JAKARTA, investor.id – Meski dibayangi pelemahan harga batu bara dan penyesuaian tarif royalti minerba, emiten sektor tambang tetap optimistis kinerja akan tumbuh pada 2025. Para pelaku industri memilih fokus memperkuat efisiensi operasional untuk menjaga profitabilitas di tengah tekanan biaya.
Melalui Peraturan Pemerintah (PP) No. 19/2025 tentang Jenis Dan Tarif Atas Jenis Penerimaan Negara Bukan Pajak Yang Berlaku Pada Kementerian Energi Dan Sumber Daya Mineral, pemerintah menyesuaikan tarif royalti bagi sejumlah komoditas mineral seperti nikel, tembaga, sampai emas.
Tarif royalti terbaru untuk produk pemurnian nikel seperti nickel pig iron (NPI), pemerintah memberlakukan tarif royalti berkisar antara 5-7%, kemudian feronikel berkisar 4-6% dan nickel matte berkisar 3,5 sampai 5,5%.
Pemerintah juga menerbitkan PP 18/2025 untuk menyesuaikan royalti bagi produsen komoditas batu bara yang beroperasi dengan Izin Usaha Penambangan Khusus (IUPK). Pemerintah mengenakan tarif royalti mulai dari 6% hingga maksimal sebesar 13,5%, dan tarif royalti untuk komoditas emas berkisar 10%-16%.
PT United Tractors Tbk (UNTR) mengungkapkan bahwa perubahan tarif royalti justru memberikan ruang lebih bagi pelaku industri, khususnya United Tractors.

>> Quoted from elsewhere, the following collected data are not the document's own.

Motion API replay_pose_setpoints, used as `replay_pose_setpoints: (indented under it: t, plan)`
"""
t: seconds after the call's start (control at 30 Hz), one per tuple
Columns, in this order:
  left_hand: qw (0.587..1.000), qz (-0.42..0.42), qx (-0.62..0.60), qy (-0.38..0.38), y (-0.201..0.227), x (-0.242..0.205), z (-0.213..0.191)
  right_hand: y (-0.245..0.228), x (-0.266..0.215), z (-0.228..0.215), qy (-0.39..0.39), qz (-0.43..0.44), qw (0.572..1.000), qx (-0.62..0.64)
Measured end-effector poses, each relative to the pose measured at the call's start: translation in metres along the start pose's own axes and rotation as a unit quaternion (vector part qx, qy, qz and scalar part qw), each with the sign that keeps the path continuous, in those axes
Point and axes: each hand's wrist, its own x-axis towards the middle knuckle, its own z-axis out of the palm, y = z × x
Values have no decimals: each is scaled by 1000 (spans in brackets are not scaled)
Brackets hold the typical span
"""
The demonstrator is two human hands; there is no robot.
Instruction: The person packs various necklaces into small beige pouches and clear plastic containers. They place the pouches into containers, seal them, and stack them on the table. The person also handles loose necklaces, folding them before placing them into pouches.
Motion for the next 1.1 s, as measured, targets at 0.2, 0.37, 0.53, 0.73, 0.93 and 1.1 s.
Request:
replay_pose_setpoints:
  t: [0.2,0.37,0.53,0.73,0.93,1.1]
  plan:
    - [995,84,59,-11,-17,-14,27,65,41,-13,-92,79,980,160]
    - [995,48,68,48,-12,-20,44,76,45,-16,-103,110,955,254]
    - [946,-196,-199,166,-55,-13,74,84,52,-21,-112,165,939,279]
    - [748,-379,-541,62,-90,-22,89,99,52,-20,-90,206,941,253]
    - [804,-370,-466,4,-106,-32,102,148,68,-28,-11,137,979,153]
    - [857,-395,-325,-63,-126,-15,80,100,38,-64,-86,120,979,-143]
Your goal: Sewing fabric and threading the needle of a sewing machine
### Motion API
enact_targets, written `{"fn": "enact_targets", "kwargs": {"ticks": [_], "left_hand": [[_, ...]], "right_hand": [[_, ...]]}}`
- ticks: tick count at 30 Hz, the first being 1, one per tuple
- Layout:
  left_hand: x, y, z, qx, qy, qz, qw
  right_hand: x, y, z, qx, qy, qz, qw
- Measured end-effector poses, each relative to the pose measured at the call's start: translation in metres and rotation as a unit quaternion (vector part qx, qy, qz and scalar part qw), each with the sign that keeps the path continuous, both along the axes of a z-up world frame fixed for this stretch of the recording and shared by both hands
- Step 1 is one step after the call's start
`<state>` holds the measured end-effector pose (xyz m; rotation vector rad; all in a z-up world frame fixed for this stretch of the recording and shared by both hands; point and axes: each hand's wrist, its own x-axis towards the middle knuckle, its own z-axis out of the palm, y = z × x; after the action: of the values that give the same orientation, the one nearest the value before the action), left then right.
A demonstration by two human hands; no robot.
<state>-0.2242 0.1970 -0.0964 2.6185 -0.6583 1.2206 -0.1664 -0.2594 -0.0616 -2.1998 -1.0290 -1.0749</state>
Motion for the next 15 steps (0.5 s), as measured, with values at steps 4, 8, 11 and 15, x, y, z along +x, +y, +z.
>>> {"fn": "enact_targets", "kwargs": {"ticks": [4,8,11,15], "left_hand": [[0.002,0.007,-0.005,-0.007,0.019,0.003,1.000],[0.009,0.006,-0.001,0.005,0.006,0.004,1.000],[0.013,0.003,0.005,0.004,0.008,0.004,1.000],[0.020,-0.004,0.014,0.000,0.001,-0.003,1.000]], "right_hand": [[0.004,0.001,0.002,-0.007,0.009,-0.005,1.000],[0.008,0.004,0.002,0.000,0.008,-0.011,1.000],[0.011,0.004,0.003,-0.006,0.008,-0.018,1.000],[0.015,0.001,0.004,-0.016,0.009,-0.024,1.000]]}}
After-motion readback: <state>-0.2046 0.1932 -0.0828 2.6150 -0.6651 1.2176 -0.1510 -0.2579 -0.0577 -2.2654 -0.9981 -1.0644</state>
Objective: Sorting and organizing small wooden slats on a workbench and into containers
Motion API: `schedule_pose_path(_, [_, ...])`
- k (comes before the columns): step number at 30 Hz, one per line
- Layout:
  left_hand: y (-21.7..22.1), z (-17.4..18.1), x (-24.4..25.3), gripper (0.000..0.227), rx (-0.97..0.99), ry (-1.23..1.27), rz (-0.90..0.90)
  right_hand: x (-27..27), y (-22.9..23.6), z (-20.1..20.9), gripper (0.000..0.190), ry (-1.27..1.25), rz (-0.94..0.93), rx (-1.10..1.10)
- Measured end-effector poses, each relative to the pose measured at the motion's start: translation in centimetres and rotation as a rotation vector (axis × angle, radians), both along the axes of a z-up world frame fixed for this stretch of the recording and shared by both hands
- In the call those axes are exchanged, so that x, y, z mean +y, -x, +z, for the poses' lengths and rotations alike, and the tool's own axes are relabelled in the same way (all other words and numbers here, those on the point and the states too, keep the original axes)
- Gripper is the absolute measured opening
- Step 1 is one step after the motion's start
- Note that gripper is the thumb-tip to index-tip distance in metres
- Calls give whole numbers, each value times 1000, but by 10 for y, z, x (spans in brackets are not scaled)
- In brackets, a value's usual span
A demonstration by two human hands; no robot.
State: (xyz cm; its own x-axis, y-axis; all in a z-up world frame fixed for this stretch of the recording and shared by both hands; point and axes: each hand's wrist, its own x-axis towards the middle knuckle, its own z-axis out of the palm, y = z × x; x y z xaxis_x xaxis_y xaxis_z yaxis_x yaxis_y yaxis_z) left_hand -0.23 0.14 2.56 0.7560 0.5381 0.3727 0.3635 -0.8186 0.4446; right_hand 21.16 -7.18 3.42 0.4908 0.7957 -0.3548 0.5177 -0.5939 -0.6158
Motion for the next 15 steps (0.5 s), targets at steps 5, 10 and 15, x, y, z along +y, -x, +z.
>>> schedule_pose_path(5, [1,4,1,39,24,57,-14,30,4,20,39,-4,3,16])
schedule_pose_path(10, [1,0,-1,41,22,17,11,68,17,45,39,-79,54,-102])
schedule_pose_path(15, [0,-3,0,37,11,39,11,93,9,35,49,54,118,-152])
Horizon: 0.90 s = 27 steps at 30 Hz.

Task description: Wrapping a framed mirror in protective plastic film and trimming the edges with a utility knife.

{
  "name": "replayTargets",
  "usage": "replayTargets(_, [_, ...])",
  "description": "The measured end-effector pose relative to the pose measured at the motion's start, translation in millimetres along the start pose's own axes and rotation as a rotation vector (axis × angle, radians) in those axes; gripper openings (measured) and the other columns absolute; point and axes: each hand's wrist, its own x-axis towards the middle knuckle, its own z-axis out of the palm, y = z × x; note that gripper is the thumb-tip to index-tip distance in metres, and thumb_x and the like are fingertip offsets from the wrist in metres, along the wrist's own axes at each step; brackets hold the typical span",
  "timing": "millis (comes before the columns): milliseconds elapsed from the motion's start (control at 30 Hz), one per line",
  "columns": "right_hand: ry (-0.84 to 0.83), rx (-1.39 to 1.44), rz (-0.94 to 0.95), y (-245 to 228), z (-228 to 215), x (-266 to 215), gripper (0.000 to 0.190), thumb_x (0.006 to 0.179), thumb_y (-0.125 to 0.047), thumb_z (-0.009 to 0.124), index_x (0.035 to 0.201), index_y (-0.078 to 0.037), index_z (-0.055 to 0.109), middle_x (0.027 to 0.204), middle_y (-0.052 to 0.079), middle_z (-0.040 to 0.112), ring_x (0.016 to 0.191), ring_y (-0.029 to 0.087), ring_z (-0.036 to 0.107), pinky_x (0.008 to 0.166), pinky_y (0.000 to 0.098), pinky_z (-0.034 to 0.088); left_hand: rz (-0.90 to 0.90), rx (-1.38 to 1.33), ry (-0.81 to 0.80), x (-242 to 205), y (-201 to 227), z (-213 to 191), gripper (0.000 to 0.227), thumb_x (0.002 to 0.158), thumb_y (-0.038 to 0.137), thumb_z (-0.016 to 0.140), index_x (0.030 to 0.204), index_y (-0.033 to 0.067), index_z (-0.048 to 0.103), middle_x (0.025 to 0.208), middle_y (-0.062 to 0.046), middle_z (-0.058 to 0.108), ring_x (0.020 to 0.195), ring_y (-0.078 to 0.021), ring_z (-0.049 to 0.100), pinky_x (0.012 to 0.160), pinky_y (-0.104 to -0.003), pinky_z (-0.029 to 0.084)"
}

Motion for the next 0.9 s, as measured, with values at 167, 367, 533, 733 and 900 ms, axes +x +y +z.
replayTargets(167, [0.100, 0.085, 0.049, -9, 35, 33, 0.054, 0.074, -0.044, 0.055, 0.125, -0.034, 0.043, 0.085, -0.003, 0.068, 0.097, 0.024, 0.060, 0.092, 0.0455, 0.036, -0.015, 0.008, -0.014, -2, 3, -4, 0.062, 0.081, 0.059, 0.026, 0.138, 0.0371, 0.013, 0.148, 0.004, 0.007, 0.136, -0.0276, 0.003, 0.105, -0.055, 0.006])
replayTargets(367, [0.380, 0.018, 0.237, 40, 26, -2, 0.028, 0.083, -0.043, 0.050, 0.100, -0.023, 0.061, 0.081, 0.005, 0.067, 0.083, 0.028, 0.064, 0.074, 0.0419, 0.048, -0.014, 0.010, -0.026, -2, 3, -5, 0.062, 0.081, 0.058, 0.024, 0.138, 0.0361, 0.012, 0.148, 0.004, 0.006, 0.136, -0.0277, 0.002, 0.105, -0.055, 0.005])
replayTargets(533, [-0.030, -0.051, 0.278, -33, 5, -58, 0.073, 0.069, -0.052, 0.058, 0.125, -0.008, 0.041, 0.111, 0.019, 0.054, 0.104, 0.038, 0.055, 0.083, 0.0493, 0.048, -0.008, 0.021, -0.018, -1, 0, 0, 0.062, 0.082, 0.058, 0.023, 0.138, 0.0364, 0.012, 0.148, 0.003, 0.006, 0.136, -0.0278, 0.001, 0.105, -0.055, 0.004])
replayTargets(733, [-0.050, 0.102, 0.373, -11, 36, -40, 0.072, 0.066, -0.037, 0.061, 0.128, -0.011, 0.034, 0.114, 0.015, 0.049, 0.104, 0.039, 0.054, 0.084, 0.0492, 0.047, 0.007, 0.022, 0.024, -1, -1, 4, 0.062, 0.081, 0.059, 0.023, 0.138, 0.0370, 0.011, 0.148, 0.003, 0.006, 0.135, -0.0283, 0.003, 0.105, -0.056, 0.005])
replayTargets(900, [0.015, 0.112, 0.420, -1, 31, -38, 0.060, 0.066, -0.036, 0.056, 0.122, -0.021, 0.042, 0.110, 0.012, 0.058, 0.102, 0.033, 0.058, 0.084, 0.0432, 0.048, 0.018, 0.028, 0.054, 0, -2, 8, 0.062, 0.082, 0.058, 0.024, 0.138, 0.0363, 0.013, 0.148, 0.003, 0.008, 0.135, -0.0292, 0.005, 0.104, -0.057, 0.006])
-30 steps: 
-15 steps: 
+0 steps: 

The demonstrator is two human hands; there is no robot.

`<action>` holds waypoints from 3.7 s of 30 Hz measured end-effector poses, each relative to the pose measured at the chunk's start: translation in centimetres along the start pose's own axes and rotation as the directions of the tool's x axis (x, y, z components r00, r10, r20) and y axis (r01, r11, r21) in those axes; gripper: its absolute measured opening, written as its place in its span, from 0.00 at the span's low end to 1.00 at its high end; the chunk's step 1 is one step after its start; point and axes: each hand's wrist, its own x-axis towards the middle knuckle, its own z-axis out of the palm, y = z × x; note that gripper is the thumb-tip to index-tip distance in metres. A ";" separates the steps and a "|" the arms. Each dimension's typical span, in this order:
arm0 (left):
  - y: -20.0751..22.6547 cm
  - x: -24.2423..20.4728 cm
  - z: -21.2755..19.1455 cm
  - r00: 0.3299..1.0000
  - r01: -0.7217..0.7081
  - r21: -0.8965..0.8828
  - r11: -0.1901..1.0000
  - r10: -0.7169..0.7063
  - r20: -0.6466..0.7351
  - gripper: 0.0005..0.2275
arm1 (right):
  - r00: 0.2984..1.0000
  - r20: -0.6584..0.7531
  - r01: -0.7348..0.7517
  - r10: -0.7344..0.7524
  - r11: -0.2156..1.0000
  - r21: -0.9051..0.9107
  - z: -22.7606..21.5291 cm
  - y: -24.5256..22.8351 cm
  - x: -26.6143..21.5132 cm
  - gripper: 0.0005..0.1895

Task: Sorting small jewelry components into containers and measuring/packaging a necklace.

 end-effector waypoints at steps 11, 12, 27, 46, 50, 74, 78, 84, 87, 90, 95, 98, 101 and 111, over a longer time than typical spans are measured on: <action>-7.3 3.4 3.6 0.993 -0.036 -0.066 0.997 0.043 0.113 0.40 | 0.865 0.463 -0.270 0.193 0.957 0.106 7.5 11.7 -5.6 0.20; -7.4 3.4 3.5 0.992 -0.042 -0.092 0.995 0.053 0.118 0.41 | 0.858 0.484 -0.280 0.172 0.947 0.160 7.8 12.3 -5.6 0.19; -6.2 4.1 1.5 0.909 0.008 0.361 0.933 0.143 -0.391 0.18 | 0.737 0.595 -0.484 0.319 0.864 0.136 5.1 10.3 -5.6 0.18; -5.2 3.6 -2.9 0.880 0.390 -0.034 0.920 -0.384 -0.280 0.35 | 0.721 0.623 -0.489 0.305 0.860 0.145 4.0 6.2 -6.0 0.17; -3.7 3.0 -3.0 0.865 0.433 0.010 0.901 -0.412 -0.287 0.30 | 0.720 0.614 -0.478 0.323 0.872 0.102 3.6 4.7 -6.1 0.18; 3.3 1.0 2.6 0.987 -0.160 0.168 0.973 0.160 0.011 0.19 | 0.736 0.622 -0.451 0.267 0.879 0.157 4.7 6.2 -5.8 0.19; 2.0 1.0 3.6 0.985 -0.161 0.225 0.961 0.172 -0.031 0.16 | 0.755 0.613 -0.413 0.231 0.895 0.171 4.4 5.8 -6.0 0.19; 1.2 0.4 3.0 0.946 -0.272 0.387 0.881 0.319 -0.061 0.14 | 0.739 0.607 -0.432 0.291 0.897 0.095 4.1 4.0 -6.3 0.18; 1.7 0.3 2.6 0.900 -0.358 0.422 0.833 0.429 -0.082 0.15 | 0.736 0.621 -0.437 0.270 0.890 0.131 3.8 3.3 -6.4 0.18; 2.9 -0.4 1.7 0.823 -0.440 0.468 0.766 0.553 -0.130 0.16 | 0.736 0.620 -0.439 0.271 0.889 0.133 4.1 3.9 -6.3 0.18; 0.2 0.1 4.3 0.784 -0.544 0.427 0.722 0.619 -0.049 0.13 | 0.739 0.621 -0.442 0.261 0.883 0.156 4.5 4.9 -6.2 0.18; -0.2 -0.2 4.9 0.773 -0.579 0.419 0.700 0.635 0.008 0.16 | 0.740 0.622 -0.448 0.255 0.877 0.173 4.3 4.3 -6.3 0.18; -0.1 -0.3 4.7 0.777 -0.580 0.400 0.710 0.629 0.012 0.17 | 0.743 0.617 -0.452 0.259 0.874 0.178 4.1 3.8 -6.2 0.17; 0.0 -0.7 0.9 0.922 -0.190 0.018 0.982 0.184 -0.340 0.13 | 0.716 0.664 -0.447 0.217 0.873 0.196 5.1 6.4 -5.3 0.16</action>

Direktur Utama UNTR, Frans Kesuma menjelaskan bahwa tarif maksimal royalti batu bara kini turun dari 28% menjadi paling tinggi 13,5%.
“Penyesuaian ini memberi kelonggaran. Namun untuk komoditas emas, tarif royalti naik dari 10% menjadi 16%, seiring lonjakan harga emas di pasar global,” ujar Frans dalam paparan publik RUPST United Tractors, belum lama ini.
Frans menegaskan bahwa UNTR tetap mengutamakan efisiensi biaya operasional. “Dengan atau tanpa perubahan royalti, kami berkomitmen menjadi the lowest cost producer,” ujar dia.
ABMM Kena Dampak
Sementara itu, Direktur PT ABM Investama Tbk (ABMM), Hans Christian Manoe menyatakan bahwa perseroan akan patuh terhadap regulasi baru mengenai tarif royalti minerba. Meski berdampak pada laba dan arus kas, ABMM akan fokus pada penguatan struktur biaya dan efisiensi operasional.
“Kami memilih memperkuat apa yang bisa kami kendalikan, yakni efisiensi dan optimasi biaya. Keunggulan ekosistem bisnis ABM yang terintegrasi dari hulu ke hilir membantu kami menjaga daya saing,” ujar Hans.
Ia menambahkan, transaksi antar entitas grup ABM dilakukan sesuai prinsip kewajaran dengan melibatkan konsultan pajak dan auditor eksternal untuk menjaga transparansi dan kepatuhan. “Penyesuaian royalti memang tantangan, namun kami percaya ekosistem kami tetap mampu menjaga profitabilitas,” tegas Hans.
Dengan berbagai strategi efisiensi dan optimalisasi yang dilakukan, pelaku industri tambang optimistis bahwa kinerja keuangan pada 2025 tetap akan bertumbuh, meskipun tantangan dari sisi regulasi dan harga komoditas kian besar.